Orpheus includes parsers that allowed substantial datasets of journals and their attributes to be imported into the system, saving the Cambridge team the effort of populating the database from scratch. Data was imported from:
- Taylor & Francis
- Version 14 of Andrew Gray’s “Elsevier embargo periods, 2013-2018”
- Elsevier’s OA Price List
- Wiley’s “Author Compliance tool”
- Cambridge University Press
- Oxford University Press
- Directory of Open Access Journals
- Sherpa RoMEO
While we may derive some satisfaction in achieving comprehensive coverage and including journals such as هیدروژیولوژی and Демографија, what really matters to us in terms of maximising the efficiency of our services is databasing those journals and conferences that Cambridge academics most often publish in.
A quick analysis of journal names contained in all Apollo submissions received since 2014 (29,598 submissions) reveals that we are now able to match 83% of those to a record in Orpheus and retrieve embargo periods, APC value and licencing information for, respectively, 72, 48 and 37% of past submissions. These results are encouraging, especially considering that (1) ’journal name’ in this dataset of past submissions includes conference names and strings that do not correspond to true journals, such as 13 entries for ’TBC’ (to be completed); and (2) for new submissions, our system tries to find matches by ISSN and eISSN before attempting matches by name, so we have a better chance of matching “Hepatology (Baltimore, Md.)” to the right journal than this analysis would suggest.
Integrations with Apollo and Zendesk
Without digging into the technical details of the integration of Orpheus with Apollo (to be honest, I would not be able to go into detail here, for the integration with Apollo was fully implemented by my colleague Agustina Martinez-Garcia), it suffices to say that Apollo has been querying Orpheus and successfully applying embargoes to many of the c. 900 submissions we receive per month (we received, on average, 892 monthly submissions in 2018).
Orpheus has also been integrated with our helpdesk system (powered by Zendesk) via “Orpheus Lookup”, a small Open Source application available here.
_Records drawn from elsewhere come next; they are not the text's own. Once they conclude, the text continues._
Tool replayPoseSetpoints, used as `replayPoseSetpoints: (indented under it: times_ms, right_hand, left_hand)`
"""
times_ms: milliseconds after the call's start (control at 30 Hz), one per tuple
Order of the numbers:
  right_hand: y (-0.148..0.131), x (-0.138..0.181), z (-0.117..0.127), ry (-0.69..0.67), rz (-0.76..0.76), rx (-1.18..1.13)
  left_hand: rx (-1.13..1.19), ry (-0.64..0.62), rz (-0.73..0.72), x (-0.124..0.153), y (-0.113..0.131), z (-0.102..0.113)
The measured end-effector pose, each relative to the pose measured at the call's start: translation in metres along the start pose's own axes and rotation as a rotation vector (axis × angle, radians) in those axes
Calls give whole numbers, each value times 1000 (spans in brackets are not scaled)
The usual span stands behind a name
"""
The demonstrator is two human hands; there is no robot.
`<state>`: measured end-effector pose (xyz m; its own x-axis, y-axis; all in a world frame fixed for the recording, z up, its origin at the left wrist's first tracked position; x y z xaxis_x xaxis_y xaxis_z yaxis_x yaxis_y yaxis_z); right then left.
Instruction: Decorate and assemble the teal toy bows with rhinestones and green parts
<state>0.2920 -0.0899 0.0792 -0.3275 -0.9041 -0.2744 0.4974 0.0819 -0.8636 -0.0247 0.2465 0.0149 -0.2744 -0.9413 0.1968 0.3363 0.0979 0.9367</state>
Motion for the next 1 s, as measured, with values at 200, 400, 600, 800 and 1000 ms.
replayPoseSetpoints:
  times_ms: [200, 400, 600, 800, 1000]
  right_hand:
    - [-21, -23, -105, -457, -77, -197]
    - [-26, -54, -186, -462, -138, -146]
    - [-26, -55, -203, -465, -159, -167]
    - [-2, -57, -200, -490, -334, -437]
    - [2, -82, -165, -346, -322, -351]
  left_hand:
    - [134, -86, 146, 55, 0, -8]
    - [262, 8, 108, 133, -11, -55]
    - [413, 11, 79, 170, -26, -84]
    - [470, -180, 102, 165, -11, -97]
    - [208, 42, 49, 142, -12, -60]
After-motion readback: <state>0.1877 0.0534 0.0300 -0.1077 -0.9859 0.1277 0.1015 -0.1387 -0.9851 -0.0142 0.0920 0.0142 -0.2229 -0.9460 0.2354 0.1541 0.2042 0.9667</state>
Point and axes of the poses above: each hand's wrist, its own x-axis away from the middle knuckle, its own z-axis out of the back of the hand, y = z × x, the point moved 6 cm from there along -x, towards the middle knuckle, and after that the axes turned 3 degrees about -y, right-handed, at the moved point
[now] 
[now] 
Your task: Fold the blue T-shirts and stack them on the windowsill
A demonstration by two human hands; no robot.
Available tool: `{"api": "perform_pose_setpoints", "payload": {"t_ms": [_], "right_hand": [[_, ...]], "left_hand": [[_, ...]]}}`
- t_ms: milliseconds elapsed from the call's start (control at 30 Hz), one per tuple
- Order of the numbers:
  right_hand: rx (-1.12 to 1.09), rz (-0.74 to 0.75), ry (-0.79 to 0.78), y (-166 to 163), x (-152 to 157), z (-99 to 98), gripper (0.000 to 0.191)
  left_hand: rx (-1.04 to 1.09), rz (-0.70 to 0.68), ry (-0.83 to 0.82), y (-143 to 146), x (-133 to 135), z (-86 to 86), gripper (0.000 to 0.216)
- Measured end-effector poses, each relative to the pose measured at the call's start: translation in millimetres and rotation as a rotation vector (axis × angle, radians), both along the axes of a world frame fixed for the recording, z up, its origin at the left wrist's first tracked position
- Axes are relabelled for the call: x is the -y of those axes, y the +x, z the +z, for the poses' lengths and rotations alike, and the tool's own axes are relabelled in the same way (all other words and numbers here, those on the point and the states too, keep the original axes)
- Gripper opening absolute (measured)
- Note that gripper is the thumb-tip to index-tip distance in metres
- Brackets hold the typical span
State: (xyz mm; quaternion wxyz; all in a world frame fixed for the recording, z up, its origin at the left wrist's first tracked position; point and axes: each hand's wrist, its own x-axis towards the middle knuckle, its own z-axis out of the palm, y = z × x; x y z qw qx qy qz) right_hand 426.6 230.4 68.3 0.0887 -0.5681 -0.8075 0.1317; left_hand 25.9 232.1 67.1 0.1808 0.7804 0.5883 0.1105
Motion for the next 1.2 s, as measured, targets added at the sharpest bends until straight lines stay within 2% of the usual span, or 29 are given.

This enables relevant information about journals to be embedded in our helpdesk interface (see right hand side pane of screenshot below), facilitating the job of advising researchers on how to comply with their funders’ Open Access policies. The app also allows us to populate the relevant helpdesk ticket fields (see left hand side pane of screenshot) with one click. Information in these fields may then be processed by a Zendesk macro (also Open Source), to produce tailored auto-reply messages that can be further customised by the staff member.
In summary, our experience indicates that the benefits of integration of an institutional repository with an auxiliary database providing machine-readable representations of frequently required attributes of journals, conferences and publishers outweigh the costs of development and maintenance of the system. Other institutions or consortia interested in automating the processes of looking up and applying those attributes to repository records may benefit from hosting an instance of Orpheus.